Over the last 20 years the mobile networks built a hugely profitable business based on selling expensive ‘value-added’ services to consumers over their networks. But the mobile phone industry is now a high-tech industry at the consumer end as well, and as many high-tech companies have discovered if you are not the disrupting factor in your industry someone else will be. Like so many before them, the mobile phone networks are reluctant to kill their cash cows. For example, global research company Ovum says that in the next four years US mobile operators will have lost $54 billion in SMS revenue, in no small part because they were happy to continue charging extortionate prices for SMS services beyond the point customers had cheaper and better options, they simply drove customers away.

The mobile network providers are in the process of being relegated to the position of basic infrastructure providers rather than that of added value service providers. Owning the customer relationship has allowed mobile network providers to ignore the changes in the industry but the Internet can now provide all the services phone companies currently do and so much more as well. I spent two weeks in California last year and by using freely available WiFi hot spots I was able to stay in touch with friends and family without incurring any roaming or international charges from O2.

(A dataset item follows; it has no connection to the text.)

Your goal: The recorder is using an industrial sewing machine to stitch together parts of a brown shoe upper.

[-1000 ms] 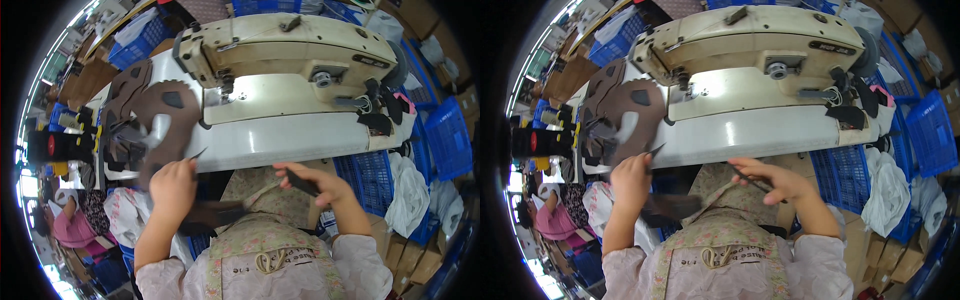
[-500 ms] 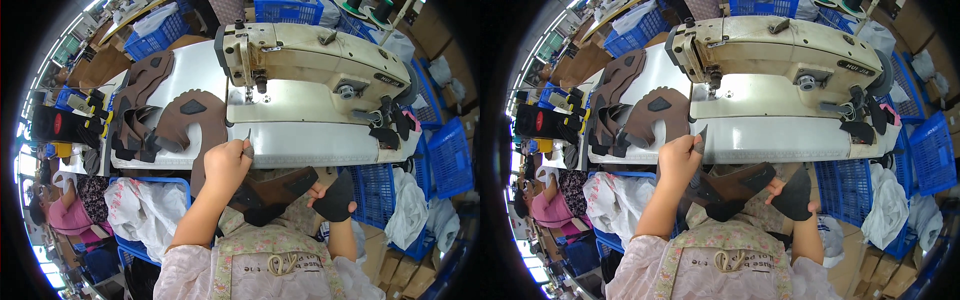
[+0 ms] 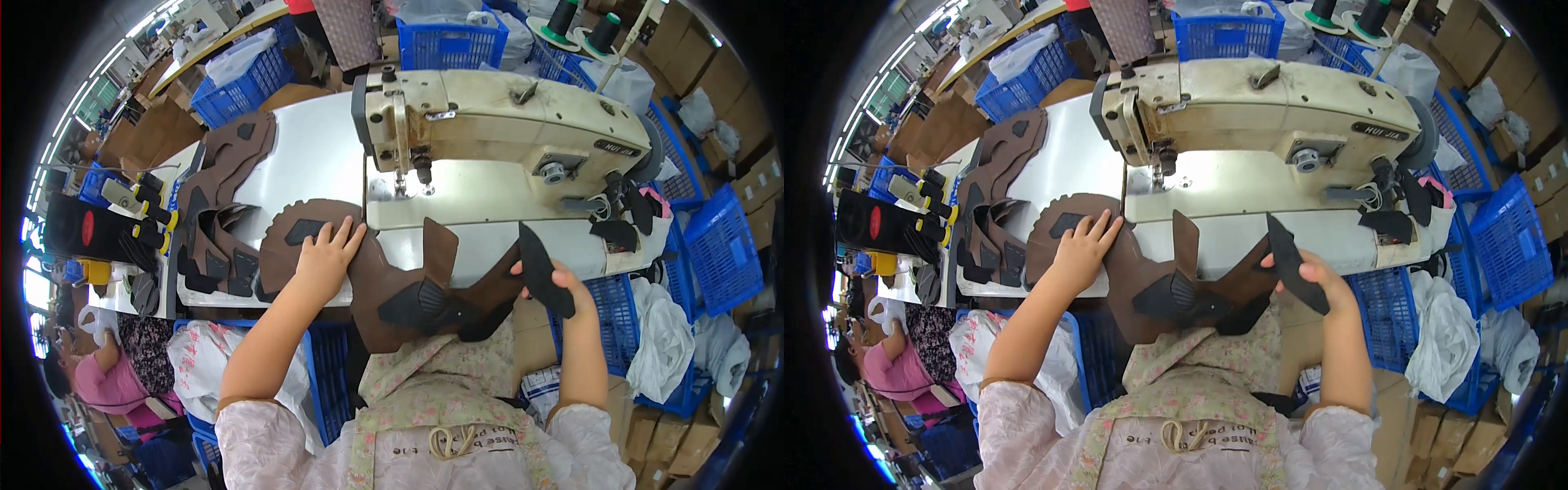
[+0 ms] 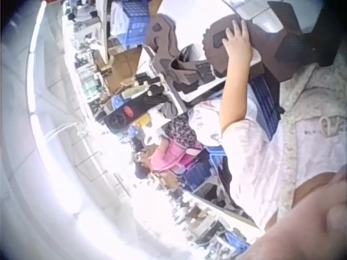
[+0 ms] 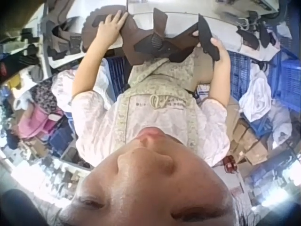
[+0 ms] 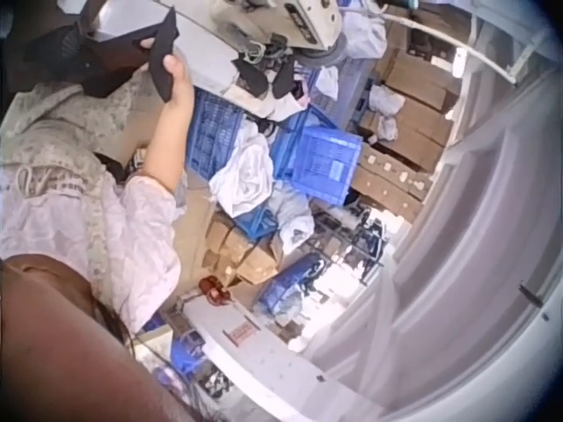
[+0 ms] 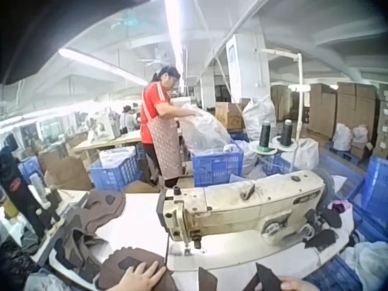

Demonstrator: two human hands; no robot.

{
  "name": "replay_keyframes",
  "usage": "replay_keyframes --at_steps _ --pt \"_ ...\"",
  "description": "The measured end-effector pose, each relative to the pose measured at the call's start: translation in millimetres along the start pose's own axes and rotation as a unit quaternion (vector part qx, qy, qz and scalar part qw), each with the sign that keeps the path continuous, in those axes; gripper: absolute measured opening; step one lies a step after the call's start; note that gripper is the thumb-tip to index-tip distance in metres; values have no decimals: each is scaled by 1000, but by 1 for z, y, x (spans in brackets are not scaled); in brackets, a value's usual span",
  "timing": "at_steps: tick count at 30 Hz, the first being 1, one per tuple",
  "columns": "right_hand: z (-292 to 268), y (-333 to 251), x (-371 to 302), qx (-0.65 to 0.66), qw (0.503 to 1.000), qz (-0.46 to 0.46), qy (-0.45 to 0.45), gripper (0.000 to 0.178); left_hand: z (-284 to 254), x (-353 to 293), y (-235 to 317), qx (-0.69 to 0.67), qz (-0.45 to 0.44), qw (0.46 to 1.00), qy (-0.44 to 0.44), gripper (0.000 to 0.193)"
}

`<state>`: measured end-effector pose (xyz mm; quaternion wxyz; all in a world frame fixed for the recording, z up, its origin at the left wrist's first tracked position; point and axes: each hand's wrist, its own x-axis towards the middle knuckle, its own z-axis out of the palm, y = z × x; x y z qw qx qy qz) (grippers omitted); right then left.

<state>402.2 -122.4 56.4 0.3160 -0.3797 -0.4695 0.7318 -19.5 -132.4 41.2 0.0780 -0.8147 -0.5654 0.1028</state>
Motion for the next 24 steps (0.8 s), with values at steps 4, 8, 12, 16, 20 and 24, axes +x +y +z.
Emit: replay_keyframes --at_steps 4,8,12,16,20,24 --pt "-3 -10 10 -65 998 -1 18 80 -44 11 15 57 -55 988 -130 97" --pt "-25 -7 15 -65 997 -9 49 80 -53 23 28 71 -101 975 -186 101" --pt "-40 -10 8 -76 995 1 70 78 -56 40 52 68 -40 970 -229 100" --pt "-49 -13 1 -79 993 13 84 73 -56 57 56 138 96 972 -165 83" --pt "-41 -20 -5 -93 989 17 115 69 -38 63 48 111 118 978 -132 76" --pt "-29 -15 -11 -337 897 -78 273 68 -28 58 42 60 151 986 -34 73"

The widespread adoption of smartphones has changed the mobile phone industry. Rather than look at the direction technology is pushing their industry and getting behind that change, companies like O2 are choosing to dig their heels in an attempt to maintain existing business models. While you can argue that there are some advantages to the mobile network providers subsidise the high up-front cost of smartphones by locking customers into expensive multi-year contracts to. You can even put forward an arguments that explains  that companies like O2 appear to be cutting back on customer services but any company that fails to place the highest value on customer services is treading water at best. Nothing is more frustrating for the customer than being being told "You've come through to the wrong department", "I can't deal with that", "you'll need to contact someone else" or the line from an O2 employee that so annoyed me this weekend "I'm retail service, not customer service so I can't help." Companies like Apple have shown that any interaction with the customer is an opportunity to improve their impression of you and differentiate yourself from competitors. View customer service as a function to run as cheaply as possible and it will cost you customers.

Those long term contracts so favoured by the service providers may offer low cost access to expensive smartphones but they don’t offer value for money.  Subsidised phones are not the bargain they seem and if you are willing to pay the full up front cost of your mobile phone you will save money in the long run, and that’s before you take into account that you are no longer locked into a 12 or 24 month contract.

While there will undoubtedly be well researched and reasoned justification why customer service has become so poor, the unfortunate truth for mobile network operators is that they are no longer in the unique position of adding value to the mobile communication experience. The real advances in mobile technology are driven by the likes of Apple and Google and it seems that the situation will only worsen for mobile network provides.

There is a good chance that at some point in the future I will go back to using the O2 infrastructure either through an MVNO (mobile virtual network operator) like Giffgaff or even directly as an O2 customer, but what I will never again do is sign a long term contract with a mobile phone provider, and for that I should thank O2.